== Working data

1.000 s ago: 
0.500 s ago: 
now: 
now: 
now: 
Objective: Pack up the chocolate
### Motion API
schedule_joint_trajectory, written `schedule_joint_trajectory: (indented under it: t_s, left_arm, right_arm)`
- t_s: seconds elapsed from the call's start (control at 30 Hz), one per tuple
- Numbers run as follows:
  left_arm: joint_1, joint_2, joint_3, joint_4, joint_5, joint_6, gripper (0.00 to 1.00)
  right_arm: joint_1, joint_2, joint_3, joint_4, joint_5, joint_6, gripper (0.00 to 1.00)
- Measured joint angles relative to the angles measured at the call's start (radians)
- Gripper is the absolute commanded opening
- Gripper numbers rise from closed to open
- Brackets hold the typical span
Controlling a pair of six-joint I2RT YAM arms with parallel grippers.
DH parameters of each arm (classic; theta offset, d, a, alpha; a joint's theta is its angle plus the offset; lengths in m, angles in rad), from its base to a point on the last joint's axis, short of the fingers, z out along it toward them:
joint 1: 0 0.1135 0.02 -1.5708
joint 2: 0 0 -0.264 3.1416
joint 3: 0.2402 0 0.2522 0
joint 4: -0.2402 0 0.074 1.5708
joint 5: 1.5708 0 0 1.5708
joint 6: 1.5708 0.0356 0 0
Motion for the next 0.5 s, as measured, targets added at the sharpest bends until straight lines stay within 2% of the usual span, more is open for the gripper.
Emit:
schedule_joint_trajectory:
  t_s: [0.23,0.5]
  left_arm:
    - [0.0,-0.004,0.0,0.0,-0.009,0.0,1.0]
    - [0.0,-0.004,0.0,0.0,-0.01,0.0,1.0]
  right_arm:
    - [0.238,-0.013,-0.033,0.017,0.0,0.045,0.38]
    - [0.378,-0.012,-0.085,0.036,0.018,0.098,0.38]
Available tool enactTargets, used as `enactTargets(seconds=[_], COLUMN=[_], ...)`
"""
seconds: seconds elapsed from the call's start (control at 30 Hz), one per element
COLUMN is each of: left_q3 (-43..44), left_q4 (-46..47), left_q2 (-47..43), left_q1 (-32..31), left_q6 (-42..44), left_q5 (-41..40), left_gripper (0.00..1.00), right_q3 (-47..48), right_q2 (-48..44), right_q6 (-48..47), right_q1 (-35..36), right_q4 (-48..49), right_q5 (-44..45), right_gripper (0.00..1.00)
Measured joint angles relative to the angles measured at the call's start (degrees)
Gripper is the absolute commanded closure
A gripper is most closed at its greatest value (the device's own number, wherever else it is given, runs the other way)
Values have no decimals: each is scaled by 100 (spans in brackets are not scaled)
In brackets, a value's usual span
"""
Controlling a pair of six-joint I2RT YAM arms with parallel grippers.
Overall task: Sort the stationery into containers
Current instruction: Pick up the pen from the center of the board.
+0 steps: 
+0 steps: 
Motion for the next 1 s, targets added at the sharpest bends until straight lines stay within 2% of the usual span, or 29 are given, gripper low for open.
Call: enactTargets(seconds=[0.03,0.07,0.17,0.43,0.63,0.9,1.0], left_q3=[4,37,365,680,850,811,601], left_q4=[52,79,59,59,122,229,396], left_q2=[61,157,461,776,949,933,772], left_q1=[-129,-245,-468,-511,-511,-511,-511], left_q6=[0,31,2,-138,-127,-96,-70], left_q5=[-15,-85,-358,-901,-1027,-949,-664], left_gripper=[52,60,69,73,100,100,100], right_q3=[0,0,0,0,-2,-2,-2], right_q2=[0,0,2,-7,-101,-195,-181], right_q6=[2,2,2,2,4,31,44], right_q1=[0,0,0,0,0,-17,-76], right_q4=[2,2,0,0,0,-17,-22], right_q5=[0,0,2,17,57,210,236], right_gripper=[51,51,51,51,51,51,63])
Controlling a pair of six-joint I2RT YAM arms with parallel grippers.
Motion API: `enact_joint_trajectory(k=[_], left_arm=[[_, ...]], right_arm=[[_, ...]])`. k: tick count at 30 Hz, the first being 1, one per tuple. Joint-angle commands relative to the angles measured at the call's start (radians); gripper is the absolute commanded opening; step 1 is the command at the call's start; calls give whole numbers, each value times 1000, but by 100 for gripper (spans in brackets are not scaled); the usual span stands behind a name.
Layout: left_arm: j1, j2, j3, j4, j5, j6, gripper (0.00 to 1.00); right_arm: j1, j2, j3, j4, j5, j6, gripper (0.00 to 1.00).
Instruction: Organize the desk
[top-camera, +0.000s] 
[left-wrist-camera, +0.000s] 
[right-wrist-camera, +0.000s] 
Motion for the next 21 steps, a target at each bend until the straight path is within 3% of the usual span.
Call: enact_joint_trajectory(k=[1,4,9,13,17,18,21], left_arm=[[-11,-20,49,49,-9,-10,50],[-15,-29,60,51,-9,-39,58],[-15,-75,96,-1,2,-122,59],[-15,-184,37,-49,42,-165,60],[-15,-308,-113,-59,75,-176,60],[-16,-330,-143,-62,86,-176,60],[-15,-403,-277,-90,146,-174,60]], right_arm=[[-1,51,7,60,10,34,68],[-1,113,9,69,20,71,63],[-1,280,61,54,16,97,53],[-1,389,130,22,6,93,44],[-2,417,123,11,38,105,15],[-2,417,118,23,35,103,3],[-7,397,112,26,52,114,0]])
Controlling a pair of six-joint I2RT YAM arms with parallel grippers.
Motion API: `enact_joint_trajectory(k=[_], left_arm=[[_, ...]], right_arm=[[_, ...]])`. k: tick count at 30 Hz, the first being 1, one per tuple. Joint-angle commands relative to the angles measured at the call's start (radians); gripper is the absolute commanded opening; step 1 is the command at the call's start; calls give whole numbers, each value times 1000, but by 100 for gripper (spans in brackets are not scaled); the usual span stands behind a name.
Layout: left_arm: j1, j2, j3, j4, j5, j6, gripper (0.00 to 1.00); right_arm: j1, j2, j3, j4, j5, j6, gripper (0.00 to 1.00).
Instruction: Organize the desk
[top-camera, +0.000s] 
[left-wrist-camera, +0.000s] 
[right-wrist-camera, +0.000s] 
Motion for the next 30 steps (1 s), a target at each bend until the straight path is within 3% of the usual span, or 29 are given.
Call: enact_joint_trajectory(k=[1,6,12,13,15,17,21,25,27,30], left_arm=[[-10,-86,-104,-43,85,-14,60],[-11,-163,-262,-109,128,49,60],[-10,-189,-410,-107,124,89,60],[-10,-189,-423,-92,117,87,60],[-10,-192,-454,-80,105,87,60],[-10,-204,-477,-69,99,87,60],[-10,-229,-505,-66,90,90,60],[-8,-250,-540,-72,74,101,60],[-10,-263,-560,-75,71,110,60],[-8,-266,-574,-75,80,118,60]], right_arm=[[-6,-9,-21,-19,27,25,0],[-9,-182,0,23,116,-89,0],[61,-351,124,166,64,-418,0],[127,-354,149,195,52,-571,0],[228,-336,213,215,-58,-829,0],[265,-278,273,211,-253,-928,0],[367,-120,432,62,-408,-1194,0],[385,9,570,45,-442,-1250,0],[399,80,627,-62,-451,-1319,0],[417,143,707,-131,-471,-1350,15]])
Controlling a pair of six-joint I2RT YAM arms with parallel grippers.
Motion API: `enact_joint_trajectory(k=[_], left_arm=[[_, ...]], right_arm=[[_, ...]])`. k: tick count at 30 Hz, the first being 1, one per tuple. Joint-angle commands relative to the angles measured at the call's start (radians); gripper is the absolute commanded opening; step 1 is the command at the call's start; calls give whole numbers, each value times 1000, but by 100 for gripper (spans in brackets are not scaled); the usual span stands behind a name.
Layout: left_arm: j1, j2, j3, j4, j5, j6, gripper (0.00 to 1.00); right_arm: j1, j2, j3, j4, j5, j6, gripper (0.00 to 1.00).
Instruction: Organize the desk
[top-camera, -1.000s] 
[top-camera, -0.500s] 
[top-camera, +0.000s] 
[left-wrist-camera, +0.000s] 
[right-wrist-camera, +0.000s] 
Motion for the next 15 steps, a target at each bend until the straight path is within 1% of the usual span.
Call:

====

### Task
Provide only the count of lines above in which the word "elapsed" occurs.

### Written answer
2